**Assignment**
Below is a listing; repeat exactly the lines from the one containing "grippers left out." to the one containing "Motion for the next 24", both included.

**Extracted entries**
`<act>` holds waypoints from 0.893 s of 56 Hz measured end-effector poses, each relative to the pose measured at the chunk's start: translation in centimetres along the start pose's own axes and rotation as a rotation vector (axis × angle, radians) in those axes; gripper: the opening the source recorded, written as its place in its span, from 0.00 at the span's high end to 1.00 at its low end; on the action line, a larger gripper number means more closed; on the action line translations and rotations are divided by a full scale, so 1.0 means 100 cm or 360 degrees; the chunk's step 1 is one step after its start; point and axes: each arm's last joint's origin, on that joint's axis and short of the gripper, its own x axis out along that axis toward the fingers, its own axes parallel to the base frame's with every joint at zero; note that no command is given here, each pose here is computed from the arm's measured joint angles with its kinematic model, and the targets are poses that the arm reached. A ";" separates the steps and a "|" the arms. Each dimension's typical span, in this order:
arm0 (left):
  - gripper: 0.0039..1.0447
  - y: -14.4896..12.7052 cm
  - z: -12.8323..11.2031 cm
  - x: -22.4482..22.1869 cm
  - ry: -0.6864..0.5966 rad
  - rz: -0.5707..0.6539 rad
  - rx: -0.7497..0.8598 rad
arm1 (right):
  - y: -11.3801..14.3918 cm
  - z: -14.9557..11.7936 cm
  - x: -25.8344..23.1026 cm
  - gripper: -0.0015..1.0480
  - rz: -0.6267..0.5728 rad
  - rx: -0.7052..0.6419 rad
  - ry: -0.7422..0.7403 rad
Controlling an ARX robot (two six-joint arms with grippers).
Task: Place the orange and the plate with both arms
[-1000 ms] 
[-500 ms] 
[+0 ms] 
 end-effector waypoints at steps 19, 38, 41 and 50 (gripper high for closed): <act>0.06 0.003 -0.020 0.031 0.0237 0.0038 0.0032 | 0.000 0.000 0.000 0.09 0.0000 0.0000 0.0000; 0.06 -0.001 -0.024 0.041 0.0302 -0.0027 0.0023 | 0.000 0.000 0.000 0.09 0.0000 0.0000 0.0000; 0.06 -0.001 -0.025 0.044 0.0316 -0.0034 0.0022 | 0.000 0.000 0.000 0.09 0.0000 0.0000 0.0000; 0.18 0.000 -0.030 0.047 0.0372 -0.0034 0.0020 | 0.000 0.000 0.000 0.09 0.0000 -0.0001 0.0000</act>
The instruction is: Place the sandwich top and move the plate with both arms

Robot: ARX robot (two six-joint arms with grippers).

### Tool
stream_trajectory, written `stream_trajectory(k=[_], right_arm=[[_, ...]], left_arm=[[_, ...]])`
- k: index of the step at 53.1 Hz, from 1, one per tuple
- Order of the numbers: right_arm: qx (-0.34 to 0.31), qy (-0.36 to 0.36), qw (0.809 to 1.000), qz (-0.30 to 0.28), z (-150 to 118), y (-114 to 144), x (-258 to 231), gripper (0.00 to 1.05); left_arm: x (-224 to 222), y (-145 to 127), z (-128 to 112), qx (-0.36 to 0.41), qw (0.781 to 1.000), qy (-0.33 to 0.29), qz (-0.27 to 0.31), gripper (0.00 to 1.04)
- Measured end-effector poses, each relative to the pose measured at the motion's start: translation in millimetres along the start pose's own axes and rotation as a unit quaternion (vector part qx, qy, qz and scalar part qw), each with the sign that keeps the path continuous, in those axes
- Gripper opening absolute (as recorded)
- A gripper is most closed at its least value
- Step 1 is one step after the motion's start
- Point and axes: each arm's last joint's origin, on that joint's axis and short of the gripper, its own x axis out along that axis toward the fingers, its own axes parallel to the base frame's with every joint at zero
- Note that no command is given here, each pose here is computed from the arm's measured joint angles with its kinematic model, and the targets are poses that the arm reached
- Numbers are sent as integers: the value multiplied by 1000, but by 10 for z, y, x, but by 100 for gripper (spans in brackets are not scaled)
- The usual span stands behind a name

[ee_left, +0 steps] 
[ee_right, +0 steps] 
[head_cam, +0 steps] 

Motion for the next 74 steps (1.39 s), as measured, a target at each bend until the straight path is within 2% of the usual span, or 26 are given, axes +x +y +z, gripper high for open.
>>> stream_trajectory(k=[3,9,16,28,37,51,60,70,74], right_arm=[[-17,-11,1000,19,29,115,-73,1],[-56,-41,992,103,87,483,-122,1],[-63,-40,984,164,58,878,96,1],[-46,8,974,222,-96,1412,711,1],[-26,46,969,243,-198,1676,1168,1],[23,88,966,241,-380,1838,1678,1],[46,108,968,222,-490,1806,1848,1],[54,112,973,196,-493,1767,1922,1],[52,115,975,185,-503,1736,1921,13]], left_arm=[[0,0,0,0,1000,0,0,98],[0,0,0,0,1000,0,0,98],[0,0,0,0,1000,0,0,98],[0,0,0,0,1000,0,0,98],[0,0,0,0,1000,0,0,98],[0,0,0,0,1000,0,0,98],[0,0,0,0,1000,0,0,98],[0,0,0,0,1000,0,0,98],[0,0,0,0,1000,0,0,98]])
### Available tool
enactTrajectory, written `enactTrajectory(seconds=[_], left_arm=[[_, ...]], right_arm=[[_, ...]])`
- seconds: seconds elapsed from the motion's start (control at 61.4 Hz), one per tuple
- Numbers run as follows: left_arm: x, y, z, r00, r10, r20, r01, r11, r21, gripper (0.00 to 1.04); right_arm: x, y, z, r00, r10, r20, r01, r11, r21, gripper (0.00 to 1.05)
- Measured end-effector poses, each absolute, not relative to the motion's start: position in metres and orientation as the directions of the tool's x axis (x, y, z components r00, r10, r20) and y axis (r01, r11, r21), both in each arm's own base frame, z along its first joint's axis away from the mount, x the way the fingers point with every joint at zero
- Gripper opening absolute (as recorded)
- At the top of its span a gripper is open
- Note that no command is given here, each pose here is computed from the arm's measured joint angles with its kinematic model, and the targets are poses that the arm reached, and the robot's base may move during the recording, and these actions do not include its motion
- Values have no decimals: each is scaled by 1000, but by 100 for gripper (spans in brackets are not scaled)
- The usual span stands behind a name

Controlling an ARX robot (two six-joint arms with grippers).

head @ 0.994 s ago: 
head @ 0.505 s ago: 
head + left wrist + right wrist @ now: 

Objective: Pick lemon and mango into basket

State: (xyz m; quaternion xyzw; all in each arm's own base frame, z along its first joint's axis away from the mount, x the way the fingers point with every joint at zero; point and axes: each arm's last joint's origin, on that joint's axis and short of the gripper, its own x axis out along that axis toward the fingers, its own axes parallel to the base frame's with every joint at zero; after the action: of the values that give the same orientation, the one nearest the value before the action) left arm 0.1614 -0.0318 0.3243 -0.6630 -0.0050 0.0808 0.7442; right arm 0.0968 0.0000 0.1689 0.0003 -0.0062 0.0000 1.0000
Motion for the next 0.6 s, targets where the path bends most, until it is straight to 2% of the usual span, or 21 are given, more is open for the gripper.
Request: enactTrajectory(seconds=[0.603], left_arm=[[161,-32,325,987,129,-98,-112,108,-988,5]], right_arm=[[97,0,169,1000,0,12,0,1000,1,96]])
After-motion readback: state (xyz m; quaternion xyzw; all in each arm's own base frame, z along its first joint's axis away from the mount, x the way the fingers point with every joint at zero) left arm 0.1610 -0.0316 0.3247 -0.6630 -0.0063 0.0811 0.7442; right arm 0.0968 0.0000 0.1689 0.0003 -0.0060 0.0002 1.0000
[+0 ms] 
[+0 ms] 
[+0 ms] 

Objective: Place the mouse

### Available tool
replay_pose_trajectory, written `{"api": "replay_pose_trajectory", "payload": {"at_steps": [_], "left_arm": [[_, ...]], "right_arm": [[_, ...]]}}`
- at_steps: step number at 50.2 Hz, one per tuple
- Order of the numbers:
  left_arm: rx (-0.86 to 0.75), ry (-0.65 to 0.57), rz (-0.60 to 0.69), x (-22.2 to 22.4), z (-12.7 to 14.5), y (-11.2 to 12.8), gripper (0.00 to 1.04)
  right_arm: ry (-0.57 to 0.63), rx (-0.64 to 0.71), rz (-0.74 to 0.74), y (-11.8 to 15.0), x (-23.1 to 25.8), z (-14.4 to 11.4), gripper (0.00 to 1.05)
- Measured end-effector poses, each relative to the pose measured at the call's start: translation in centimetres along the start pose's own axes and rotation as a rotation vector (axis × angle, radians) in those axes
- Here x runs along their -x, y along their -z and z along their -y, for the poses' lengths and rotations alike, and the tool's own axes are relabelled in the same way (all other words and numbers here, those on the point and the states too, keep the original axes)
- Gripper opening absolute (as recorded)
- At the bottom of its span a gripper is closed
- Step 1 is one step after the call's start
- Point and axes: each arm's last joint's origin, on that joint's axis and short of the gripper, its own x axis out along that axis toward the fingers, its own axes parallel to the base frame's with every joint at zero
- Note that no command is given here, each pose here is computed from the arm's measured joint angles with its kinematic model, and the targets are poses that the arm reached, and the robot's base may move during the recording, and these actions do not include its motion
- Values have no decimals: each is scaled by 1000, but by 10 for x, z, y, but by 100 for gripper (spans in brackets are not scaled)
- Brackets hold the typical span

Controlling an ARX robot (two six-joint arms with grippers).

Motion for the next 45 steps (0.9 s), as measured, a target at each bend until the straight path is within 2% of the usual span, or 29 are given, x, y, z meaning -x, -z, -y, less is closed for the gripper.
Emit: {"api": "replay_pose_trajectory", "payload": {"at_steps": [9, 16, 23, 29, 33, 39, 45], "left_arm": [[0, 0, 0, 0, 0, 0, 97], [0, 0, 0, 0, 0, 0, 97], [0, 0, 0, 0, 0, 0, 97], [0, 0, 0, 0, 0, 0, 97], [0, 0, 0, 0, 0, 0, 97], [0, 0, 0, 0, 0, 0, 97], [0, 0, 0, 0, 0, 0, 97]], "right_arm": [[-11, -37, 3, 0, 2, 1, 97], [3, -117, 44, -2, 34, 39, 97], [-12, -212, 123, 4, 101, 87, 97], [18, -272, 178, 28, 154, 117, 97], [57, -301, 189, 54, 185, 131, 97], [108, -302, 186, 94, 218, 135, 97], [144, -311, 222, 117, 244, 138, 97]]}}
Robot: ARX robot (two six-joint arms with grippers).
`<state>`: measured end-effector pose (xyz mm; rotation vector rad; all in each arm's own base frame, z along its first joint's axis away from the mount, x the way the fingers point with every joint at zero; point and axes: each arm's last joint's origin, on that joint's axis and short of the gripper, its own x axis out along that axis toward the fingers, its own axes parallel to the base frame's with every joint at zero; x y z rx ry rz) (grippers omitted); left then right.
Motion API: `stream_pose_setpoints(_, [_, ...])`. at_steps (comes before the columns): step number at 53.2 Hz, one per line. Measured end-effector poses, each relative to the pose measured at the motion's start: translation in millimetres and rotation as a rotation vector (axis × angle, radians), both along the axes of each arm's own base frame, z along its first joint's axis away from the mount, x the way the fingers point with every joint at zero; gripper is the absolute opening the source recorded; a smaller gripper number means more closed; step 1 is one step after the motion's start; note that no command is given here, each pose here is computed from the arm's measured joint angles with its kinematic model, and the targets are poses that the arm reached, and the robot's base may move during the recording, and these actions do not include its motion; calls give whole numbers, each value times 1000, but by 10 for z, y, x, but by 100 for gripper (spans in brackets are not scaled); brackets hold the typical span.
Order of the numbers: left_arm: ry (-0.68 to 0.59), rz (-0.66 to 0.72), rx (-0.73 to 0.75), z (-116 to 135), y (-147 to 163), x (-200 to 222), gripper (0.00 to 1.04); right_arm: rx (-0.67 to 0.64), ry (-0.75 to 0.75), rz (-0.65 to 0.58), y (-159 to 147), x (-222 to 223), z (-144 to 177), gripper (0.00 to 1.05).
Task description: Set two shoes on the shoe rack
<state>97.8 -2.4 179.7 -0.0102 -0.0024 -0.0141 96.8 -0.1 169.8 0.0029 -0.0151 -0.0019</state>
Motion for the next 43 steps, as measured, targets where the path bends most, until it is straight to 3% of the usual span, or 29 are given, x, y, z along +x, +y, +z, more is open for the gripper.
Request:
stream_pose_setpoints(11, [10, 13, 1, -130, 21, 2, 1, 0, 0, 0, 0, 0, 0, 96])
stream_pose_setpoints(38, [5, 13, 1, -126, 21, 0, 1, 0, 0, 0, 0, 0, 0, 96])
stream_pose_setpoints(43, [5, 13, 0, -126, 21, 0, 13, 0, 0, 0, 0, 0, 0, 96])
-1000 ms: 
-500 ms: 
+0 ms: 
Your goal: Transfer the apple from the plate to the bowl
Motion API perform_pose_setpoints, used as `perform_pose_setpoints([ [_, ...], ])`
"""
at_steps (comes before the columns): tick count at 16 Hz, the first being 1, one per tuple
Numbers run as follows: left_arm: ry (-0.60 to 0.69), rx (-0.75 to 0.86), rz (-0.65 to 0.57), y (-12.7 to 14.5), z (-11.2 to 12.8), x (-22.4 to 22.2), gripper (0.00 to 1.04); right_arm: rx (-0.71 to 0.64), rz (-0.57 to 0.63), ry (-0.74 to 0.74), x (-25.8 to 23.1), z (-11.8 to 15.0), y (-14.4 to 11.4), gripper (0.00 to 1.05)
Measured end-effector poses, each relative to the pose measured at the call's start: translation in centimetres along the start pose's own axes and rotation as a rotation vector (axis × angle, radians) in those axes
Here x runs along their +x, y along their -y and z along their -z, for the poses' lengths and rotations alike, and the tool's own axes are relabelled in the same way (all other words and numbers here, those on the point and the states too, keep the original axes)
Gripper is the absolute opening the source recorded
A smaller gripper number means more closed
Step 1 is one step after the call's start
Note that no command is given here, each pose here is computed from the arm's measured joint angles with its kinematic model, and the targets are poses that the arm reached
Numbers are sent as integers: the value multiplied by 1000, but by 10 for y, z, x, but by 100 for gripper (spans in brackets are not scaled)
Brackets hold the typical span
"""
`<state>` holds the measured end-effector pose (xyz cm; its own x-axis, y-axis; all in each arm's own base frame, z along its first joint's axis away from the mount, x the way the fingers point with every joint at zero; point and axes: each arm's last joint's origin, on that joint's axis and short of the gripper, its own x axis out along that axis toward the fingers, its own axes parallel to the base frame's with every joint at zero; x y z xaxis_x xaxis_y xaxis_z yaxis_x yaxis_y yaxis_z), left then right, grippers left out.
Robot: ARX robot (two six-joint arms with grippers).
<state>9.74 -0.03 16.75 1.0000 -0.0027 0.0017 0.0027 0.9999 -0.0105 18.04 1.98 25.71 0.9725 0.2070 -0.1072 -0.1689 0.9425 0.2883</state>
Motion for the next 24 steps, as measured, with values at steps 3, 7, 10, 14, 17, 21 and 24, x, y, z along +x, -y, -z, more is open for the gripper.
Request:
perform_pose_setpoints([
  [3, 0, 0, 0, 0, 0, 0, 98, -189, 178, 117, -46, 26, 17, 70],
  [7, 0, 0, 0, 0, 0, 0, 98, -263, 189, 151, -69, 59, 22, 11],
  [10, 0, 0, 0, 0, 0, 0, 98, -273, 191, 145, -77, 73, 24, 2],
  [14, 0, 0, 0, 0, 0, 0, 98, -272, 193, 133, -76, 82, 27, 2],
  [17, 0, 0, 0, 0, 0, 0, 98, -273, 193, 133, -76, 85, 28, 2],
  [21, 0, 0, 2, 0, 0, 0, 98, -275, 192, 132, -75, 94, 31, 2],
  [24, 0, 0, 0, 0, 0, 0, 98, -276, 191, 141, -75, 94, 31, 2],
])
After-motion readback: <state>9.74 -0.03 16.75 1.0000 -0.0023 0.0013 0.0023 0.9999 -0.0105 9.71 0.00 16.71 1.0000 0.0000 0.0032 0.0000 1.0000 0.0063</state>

**Answer to the problem**
`<state>` holds the measured end-effector pose (xyz cm; its own x-axis, y-axis; all in each arm's own base frame, z along its first joint's axis away from the mount, x the way the fingers point with every joint at zero; point and axes: each arm's last joint's origin, on that joint's axis and short of the gripper, its own x axis out along that axis toward the fingers, its own axes parallel to the base frame's with every joint at zero; x y z xaxis_x xaxis_y xaxis_z yaxis_x yaxis_y yaxis_z), left then right, grippers left out.
Robot: ARX robot (two six-joint arms with grippers).
<state>9.74 -0.03 16.75 1.0000 -0.0027 0.0017 0.0027 0.9999 -0.0105 18.04 1.98 25.71 0.9725 0.2070 -0.1072 -0.1689 0.9425 0.2883</state>
Motion for the next 24 steps, as measured, with values at steps 3, 7, 10, 14, 17, 21 and 24, x, y, z along +x, -y, -z, more is open for the gripper.

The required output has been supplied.